Step 4: Slide the set-square so that the right-angled corner coincides with P.

Step 5: Hold the set-square. Draw PQ along the edge of the set-square.

PQ is the required perpendicular to l from the given point P.

  1. Perpendicular to a line if a point is given on it (using a ruler and compass)

Draw a perpendicular of the line at a given point A.

Step 1: Take A as the centre and draw a big arc with any radius. So, it intersects the line at point B and C.

Step 2: Take B as the centre and draw an arc with the radius more than AC and then take C as centre and draw an arc. So that, they intersect each other at point D

Step 3: Join AD. AD is perpendicular bisector to CB.

AD \bot CB

  1. Perpendicular to a line from a point which is not on it (using ruler and set square)

Step 1: P is the point outside the given line l.

Step 2: Put the set-square on l so that one side of its right angle comes on l.

Step 3: Put a ruler on the hypothenuse of set-square.

Step 4: Hold the ruler and slide the set-square until it touches the point P.

Step 5: Join PM.

Now PM \bot l

  1. The perpendicular bisector of a line-segment (using ruler and compass)

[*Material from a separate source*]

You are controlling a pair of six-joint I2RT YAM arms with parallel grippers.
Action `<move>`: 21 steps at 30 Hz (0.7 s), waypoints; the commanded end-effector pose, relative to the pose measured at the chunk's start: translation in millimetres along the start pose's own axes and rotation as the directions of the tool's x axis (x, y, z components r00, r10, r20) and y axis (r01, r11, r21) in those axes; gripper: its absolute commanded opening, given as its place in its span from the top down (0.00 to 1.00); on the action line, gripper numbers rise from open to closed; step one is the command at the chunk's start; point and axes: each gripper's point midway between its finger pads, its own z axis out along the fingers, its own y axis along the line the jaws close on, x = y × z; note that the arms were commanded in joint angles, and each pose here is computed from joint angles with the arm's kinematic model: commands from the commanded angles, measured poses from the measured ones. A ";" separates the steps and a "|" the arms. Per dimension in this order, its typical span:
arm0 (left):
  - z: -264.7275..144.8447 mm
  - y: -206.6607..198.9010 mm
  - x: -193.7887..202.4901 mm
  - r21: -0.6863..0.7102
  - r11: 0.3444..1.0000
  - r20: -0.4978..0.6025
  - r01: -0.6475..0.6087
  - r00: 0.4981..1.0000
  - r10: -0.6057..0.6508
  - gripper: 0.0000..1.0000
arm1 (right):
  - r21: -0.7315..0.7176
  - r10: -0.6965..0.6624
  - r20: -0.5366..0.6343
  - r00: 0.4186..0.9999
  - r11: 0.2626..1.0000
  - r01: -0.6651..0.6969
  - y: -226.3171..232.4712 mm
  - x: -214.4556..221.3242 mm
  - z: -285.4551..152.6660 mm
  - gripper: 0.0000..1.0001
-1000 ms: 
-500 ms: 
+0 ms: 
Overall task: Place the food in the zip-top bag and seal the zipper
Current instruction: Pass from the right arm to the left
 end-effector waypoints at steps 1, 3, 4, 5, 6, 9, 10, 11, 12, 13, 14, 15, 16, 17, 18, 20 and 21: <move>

Step 1: Draw a line-segment AB.

Step 2: Take A as the centre and draw two arcs- one upside and one downside with the radius of more than half of the length of AB. Or, you can draw a circle taking A as the centre for the convenience.

Again, make the arcs with taking B as the centre so that they intersect the previous arcs.

Step 3: Join the intersections of the arcs and name them as C and D.

Step 4: The required perpendicular bisector of AB is CD. Hence, AO = OB.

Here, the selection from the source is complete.